EXERCISE DESCRIPTION:
Lines in the entries below where the word "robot" shows up should each be copied.

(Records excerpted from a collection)
========================================
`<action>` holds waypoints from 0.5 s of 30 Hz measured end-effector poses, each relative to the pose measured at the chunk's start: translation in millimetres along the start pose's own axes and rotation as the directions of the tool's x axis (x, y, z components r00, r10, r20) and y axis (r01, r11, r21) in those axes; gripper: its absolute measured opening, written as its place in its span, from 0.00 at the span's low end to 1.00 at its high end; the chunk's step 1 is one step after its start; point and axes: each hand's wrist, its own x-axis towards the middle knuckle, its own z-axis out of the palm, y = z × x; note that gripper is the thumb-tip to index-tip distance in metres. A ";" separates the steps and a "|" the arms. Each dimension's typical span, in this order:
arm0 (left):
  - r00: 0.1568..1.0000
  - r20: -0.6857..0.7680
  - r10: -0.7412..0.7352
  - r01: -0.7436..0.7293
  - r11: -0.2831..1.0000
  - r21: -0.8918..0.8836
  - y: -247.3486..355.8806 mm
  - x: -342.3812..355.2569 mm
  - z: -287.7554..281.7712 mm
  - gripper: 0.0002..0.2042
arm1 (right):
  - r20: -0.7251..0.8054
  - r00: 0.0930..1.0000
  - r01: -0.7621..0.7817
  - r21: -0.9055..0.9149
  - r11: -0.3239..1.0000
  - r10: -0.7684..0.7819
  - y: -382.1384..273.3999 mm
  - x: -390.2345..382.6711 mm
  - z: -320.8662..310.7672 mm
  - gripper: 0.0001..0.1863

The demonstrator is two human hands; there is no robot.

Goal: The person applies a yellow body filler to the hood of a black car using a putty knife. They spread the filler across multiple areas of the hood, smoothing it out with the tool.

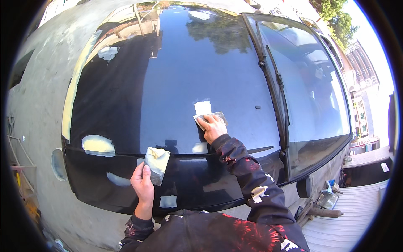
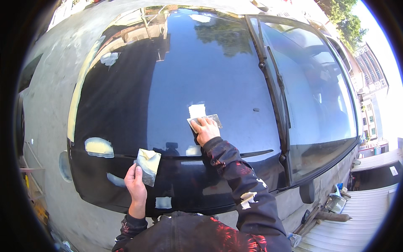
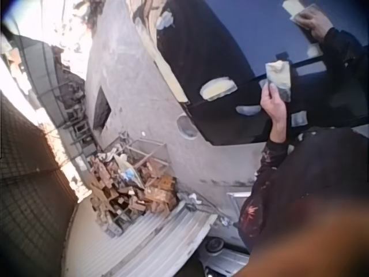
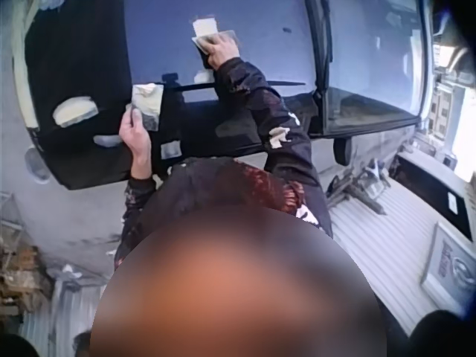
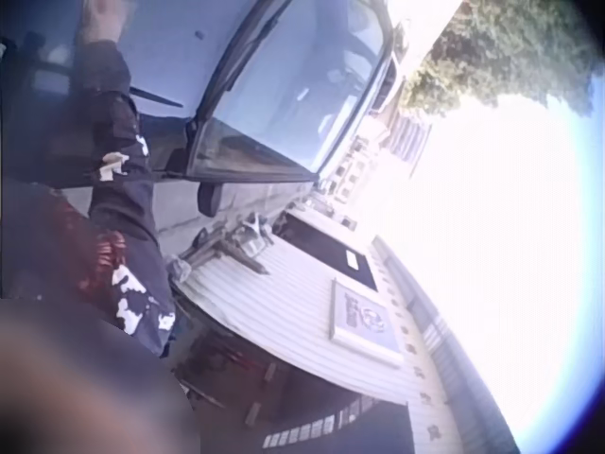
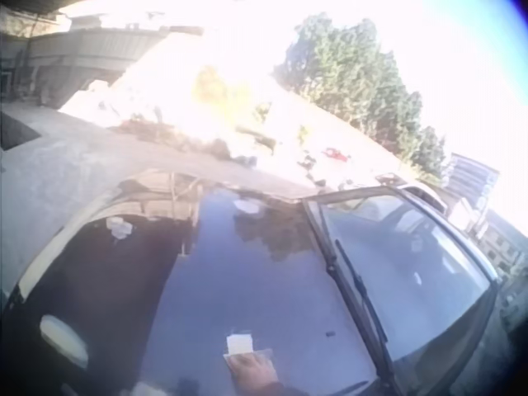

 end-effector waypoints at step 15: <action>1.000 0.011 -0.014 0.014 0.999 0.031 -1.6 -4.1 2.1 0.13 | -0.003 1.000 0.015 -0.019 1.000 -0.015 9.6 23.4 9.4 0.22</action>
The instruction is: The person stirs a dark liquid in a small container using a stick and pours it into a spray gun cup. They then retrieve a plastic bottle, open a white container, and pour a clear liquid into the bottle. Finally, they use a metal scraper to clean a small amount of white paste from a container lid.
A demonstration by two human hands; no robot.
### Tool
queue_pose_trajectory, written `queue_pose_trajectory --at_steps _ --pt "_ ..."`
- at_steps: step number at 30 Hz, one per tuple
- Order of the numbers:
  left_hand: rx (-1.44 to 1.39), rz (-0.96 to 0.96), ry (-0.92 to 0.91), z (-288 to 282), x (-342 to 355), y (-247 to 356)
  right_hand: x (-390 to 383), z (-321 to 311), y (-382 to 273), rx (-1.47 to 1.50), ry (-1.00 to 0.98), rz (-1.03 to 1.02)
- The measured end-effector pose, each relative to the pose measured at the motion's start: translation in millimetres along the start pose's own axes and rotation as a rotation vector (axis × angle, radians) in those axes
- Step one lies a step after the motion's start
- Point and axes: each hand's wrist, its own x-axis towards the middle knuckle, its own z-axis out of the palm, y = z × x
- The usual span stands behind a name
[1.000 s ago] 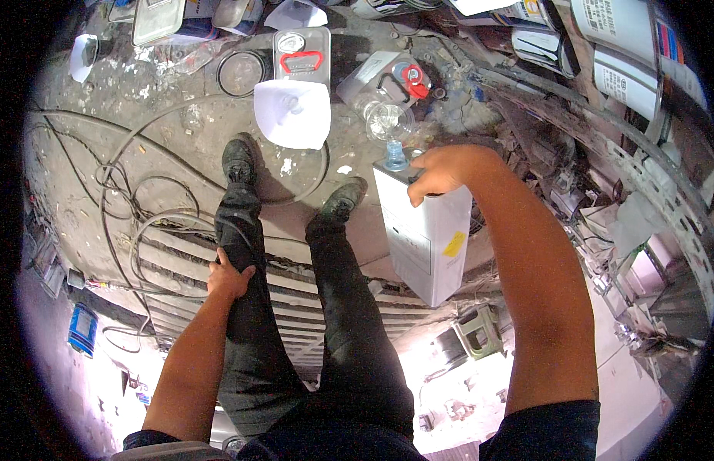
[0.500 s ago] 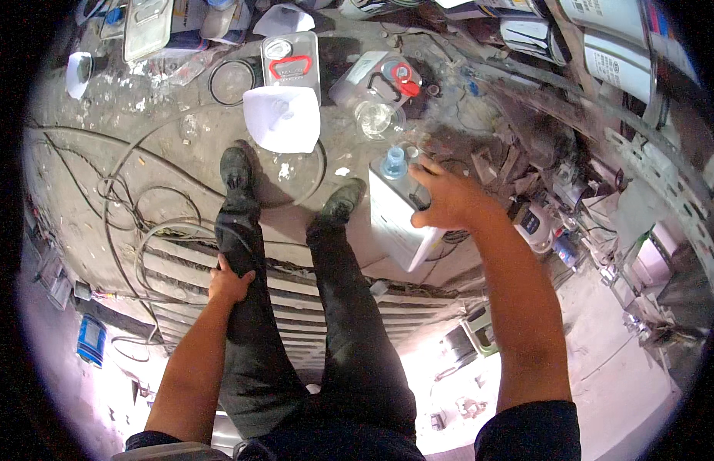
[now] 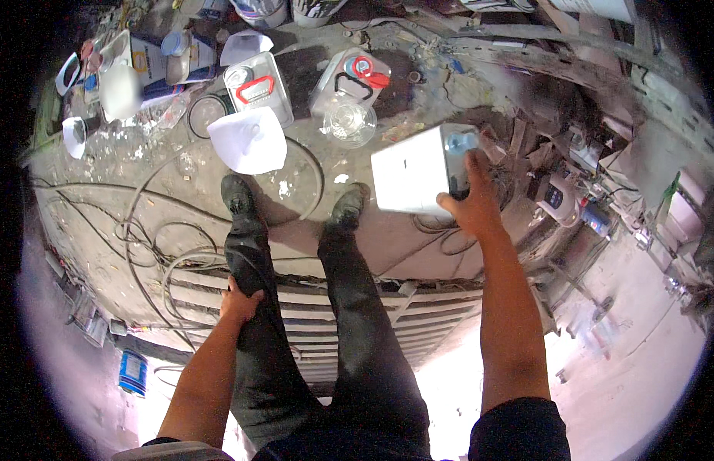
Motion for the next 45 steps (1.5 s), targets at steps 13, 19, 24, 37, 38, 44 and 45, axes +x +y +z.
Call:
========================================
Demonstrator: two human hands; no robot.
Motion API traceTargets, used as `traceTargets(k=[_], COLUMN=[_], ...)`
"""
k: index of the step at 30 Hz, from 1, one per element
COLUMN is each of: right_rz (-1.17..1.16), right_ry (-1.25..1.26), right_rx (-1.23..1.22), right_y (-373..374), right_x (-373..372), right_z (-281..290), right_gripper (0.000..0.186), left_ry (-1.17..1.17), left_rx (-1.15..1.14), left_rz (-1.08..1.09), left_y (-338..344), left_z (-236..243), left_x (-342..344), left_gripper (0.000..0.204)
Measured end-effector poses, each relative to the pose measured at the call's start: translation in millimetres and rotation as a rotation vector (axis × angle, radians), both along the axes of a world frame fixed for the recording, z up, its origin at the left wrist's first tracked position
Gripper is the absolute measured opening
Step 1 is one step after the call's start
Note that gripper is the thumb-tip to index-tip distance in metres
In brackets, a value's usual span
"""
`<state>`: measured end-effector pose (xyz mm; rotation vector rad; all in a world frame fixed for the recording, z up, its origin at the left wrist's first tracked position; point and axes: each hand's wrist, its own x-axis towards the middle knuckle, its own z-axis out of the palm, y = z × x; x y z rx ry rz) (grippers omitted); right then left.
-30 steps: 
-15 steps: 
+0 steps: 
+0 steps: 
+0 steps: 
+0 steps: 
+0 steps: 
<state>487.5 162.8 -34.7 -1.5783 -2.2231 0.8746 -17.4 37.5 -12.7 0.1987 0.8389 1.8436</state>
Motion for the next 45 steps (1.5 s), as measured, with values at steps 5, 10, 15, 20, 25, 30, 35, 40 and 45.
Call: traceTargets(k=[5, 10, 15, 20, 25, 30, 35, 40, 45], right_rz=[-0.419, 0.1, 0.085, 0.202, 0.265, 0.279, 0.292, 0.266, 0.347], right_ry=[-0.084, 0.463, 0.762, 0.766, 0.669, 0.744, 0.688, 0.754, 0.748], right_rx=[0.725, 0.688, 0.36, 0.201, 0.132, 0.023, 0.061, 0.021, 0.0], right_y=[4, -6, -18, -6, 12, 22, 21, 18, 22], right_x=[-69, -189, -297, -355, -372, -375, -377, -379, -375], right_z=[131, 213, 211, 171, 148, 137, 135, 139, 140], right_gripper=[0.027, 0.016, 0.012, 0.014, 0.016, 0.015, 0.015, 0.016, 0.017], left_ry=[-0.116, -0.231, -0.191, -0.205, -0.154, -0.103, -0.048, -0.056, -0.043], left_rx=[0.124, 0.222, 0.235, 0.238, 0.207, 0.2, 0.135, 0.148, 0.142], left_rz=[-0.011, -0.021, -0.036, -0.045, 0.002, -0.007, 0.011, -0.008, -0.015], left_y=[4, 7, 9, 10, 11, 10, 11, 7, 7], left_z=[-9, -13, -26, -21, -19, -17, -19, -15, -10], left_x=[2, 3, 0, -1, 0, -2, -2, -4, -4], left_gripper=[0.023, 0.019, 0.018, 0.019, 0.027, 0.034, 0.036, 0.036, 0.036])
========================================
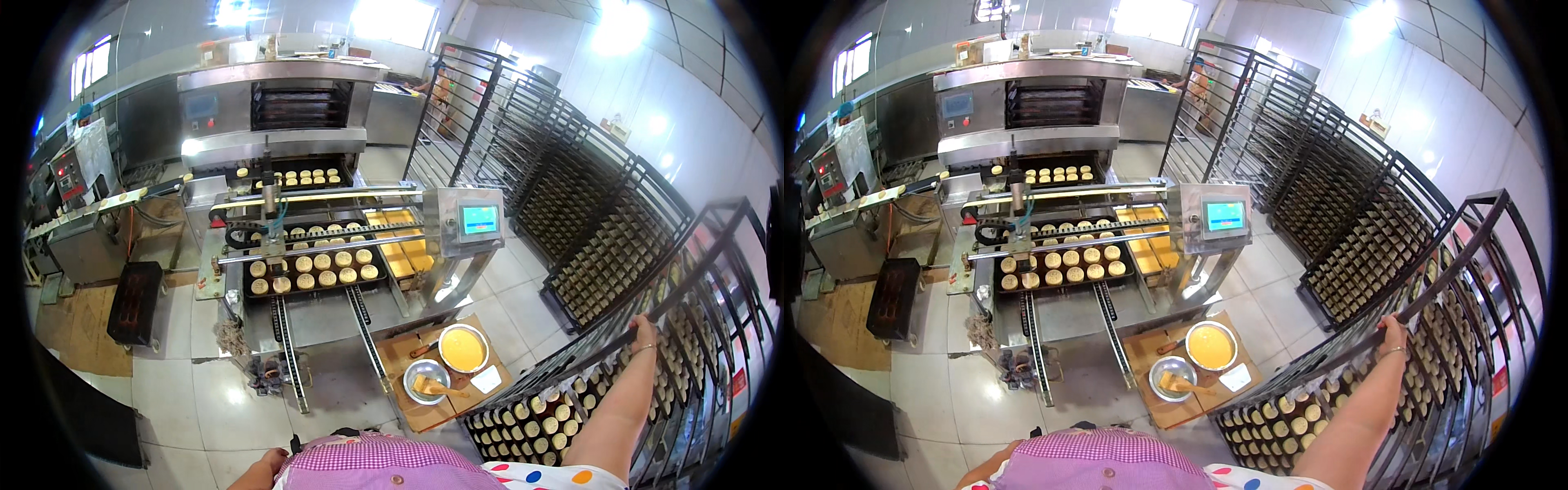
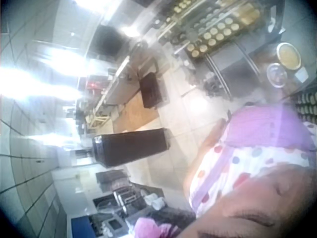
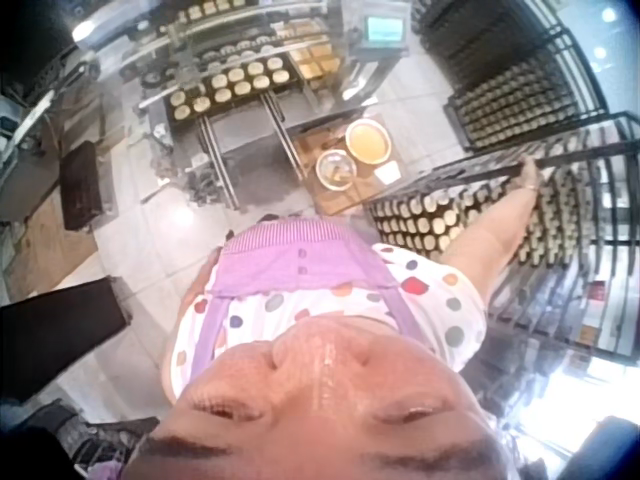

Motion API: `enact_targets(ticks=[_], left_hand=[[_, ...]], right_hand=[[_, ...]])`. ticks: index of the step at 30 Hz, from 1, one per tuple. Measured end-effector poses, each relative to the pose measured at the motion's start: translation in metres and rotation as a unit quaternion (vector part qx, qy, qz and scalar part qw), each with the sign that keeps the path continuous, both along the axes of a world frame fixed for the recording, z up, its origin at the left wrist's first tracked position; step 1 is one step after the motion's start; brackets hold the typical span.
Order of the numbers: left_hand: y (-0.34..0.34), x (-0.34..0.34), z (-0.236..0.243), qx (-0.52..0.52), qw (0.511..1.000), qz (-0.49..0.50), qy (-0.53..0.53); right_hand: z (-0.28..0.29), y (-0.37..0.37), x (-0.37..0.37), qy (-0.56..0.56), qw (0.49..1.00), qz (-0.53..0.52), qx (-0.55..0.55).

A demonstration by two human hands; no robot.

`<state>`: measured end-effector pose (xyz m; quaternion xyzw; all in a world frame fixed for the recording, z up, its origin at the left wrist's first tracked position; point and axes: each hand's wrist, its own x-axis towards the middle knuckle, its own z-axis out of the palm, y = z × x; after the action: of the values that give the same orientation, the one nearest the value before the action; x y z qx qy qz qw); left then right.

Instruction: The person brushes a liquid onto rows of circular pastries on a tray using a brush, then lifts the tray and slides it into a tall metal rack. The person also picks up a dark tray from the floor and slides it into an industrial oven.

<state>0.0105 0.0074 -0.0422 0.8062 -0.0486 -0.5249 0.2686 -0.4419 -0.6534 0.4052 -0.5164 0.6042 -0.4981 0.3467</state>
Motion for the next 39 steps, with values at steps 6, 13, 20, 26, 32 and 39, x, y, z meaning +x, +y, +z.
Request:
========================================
WRITTEN ANSWER:
The demonstrator is two human hands; there is no robot.
A demonstration by two human hands; no robot.
Demonstrator: two human hands; no robot.
A demonstration by two human hands; no robot.

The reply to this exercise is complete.